■ Task:
From the first line of the material below to the line containing "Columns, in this", repeat every line exactly and add nothing.

--- Information shown ---

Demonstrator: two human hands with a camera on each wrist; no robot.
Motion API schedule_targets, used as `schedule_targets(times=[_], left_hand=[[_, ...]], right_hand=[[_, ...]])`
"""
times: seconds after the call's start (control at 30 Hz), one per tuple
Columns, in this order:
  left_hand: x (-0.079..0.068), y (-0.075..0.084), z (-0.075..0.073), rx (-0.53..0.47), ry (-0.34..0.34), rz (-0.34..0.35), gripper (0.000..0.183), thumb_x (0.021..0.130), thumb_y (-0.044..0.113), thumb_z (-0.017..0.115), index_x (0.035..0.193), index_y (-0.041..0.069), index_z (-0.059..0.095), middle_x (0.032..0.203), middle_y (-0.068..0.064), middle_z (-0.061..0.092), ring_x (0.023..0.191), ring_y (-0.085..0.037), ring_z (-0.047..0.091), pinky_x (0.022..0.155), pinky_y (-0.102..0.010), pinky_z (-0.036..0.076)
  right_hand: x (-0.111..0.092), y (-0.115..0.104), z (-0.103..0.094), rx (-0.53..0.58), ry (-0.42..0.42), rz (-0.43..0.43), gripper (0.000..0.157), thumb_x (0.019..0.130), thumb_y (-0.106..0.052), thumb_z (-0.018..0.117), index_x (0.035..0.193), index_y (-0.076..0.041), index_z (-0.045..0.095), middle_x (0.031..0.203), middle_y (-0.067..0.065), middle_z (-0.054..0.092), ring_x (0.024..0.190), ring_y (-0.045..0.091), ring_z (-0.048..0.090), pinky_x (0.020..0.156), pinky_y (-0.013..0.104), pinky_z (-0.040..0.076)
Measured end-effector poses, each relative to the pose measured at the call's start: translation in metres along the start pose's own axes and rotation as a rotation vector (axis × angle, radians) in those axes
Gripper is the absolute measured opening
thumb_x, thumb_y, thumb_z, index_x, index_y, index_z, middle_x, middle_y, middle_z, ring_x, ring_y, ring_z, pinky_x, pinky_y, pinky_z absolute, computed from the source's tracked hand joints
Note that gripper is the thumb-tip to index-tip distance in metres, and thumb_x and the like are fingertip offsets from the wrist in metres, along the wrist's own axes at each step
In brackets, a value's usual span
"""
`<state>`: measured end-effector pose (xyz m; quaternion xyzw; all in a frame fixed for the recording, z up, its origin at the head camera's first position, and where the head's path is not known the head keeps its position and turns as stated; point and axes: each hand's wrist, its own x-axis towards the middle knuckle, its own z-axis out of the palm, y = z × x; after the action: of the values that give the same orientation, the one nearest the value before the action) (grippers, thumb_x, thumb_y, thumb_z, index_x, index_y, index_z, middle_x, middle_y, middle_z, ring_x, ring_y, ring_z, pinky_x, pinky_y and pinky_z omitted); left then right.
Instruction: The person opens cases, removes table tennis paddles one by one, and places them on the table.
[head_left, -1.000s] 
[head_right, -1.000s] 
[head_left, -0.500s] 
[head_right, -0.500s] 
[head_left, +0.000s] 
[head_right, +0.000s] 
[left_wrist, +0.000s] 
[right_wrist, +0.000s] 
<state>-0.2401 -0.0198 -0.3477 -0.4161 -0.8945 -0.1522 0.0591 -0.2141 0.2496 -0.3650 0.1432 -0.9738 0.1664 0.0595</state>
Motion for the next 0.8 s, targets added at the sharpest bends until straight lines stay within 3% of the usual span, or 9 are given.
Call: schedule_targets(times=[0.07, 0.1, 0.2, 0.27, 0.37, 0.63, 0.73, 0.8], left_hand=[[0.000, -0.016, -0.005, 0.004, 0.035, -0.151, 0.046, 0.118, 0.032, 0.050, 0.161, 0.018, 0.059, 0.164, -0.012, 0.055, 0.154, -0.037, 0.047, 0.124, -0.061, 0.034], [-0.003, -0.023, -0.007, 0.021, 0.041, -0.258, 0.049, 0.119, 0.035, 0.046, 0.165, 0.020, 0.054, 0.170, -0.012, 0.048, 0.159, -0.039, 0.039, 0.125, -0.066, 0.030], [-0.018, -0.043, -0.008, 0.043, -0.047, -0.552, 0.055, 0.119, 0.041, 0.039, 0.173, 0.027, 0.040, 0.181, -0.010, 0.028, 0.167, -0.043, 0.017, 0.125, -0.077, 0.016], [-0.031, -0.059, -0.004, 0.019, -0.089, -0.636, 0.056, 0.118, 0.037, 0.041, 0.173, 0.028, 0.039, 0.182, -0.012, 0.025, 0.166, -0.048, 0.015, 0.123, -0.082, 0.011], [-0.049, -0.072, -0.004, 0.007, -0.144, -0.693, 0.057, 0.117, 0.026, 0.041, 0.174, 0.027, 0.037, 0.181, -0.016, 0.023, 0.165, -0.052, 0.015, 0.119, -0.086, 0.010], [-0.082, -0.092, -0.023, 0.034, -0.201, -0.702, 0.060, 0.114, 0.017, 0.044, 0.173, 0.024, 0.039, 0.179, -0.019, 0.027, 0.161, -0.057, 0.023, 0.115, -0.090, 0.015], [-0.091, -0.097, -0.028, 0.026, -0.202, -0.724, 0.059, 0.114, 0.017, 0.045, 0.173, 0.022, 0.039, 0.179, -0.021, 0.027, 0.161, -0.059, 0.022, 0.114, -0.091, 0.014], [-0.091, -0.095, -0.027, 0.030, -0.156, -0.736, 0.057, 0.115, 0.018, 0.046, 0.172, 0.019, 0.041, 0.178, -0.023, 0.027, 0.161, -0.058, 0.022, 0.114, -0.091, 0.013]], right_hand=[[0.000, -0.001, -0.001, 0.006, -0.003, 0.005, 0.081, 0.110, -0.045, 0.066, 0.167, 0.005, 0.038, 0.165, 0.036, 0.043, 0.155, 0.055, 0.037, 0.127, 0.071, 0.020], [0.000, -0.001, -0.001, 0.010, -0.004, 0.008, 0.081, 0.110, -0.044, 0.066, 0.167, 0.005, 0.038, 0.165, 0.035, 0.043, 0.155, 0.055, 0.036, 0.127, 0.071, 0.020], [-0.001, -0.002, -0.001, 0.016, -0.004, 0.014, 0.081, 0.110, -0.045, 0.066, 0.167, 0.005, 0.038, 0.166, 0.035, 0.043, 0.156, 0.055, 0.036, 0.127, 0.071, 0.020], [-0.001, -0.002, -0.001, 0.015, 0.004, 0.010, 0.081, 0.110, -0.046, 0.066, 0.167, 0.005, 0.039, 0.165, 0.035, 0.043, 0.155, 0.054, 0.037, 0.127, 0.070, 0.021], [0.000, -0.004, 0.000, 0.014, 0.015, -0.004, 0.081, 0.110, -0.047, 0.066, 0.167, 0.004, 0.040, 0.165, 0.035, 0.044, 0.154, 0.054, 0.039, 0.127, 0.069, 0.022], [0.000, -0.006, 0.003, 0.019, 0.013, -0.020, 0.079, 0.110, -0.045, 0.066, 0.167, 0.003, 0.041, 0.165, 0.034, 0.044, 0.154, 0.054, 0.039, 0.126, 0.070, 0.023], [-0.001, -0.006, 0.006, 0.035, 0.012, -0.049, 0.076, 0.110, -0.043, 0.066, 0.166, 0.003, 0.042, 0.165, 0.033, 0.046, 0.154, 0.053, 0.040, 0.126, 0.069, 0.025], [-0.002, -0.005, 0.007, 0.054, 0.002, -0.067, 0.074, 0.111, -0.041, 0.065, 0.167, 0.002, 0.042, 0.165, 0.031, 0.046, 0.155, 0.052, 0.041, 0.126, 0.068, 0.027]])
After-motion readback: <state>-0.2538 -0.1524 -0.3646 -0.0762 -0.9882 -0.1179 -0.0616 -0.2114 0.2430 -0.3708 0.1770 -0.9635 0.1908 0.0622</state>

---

■ Exercise result:
Demonstrator: two human hands with a camera on each wrist; no robot.
Motion API schedule_targets, used as `schedule_targets(times=[_], left_hand=[[_, ...]], right_hand=[[_, ...]])`
"""
times: seconds after the call's start (control at 30 Hz), one per tuple
Columns, in this order:

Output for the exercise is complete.